Ok, I've attached the proto PEP below.
Comments on the proto PEP and the implementation are appreciated.
Sw.
Title: Secure, standard serialization of simple python types.
Abstract
This PEP suggests the addition of a module to the standard library,
which provides a serialization class for simple Python types.
Copyright
This document is placed in the public domain.
Motivation
The standard library currently provides two modules which are used
for object serialization. Pickle is not secure by its very nature,
and the marshal module is clearly marked as being not secure in the
documentation. The marshal module does not guarantee compatibility
between Python versions. The proposed module will only serialize
simple built-in Python types, and provide compatibility across
Python versions.
See RFE 467384 (on SourceForge) for more discussion on the above
issues.
Specification
The proposed module should use the same API as the marshal module.
dump(value, file)
#serialize value, and write to open file object
load(file)
#read data from file object, unserialize and return an object
dumps(value)
#return the string that would be written to the file by dump
loads(value)
#unserialize and return object
Reference Implementation
http://metaplay.dyndns.org:82/~simon/gherkin.py.txt
Rationale
The marshal documentation explicitly states that it is unsuitable
for unmarshalling untrusted data. It also explicitly states that
the format is not compatible across Python versions.

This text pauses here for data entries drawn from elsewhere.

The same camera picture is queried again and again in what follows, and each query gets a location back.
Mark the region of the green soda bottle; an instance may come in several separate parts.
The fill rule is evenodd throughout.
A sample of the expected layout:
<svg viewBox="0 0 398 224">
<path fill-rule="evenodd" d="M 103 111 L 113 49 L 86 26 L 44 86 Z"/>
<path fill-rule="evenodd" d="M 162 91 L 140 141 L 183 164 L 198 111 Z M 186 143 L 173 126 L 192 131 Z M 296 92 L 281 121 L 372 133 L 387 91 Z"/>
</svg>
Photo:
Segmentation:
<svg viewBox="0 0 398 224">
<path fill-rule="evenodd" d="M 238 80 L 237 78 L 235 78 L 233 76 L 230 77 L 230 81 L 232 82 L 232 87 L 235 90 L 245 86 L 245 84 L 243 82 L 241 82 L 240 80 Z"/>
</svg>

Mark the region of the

Pickle is compatible across versions, but also unsafe for loading
untrusted data. Exploits demonstrating pickle vulnerability exist.

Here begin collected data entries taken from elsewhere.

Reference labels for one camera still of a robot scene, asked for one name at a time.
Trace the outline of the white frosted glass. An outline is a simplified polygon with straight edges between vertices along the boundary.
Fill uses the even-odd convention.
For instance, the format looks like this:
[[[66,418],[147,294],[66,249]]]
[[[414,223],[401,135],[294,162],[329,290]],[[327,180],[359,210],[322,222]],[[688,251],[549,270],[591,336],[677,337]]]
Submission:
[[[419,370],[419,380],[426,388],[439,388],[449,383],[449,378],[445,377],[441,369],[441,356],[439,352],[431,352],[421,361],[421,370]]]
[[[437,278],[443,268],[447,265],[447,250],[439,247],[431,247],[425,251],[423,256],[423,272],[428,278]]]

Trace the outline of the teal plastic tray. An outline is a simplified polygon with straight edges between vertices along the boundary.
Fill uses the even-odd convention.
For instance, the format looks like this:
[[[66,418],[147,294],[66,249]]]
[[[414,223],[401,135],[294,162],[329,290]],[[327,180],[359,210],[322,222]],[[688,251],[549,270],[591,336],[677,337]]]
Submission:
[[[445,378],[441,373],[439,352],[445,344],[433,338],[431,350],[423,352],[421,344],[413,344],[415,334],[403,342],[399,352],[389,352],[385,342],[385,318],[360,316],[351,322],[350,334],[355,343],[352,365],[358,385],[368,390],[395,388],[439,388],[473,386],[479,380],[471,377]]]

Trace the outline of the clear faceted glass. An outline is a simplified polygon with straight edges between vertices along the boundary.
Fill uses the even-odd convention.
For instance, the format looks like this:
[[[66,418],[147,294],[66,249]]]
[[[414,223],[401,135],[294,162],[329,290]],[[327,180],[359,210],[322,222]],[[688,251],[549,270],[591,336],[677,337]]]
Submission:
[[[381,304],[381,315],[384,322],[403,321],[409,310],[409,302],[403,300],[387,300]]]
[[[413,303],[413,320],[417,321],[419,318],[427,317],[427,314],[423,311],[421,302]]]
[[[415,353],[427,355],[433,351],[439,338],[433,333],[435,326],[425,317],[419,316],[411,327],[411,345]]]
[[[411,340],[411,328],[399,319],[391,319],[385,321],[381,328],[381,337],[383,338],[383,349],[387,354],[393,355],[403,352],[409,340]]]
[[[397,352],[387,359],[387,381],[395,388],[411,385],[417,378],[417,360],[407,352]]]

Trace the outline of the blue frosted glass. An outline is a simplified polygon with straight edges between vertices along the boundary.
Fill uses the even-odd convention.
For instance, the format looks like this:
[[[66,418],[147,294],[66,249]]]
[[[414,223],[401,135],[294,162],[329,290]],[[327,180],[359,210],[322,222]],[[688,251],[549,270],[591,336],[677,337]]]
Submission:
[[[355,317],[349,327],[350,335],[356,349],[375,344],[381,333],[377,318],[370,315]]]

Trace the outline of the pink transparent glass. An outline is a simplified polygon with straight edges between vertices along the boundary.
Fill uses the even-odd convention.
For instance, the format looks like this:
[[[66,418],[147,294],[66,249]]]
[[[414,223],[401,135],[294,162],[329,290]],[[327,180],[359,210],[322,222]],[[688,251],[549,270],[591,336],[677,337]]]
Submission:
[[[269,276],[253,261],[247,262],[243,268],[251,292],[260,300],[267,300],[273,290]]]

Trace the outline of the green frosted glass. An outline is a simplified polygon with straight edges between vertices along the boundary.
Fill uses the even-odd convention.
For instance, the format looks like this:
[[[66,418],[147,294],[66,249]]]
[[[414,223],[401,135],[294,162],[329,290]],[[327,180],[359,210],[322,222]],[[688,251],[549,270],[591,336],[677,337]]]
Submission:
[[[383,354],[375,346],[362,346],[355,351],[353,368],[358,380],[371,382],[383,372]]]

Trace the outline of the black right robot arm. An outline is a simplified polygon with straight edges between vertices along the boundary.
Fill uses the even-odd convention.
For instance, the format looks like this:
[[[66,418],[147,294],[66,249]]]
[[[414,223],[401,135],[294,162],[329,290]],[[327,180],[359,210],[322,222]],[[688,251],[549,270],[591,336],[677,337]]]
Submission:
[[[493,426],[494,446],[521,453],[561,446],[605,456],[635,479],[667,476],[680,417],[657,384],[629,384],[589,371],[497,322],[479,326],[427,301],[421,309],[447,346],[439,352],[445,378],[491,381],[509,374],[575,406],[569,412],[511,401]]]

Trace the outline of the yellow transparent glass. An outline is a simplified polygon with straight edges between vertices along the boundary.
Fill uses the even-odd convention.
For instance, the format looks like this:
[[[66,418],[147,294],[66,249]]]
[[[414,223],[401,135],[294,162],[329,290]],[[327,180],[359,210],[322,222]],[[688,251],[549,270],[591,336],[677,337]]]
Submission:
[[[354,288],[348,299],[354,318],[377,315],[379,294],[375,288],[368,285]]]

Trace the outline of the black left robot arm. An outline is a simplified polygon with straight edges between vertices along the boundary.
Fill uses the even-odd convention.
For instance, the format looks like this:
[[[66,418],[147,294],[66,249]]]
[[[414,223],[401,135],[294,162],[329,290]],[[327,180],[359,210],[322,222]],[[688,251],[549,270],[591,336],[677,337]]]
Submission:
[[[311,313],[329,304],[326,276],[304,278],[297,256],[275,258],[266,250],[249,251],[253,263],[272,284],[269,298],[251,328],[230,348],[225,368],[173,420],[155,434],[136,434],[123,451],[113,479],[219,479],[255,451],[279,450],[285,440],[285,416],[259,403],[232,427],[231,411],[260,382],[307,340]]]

xmlrpclib provides serialization functions, but is unsuitable when
serializing large data structures, or when high performance is a
requirement. If performance is an issue, a C-based accelerator
module can be installed. If size is an issue, gzip can be used,
however, this creates a mutually exclusive size/performance
trade-off.
Other existing formats, such as JSON and Bencode (bittorrent) do
not handle some marginally complex python structures and/or all
the simple Python types.
Time and space efficiency, and security do not have to be mutually
exclusive features of a serializer. Python does not provide, in the
standard library, a serializer which can work safely with untrusted
data which is time and space efficient. The proposed gherkin module
goes some way to achieving this. The format is simple enough to
easily write interoperable implementations across platforms.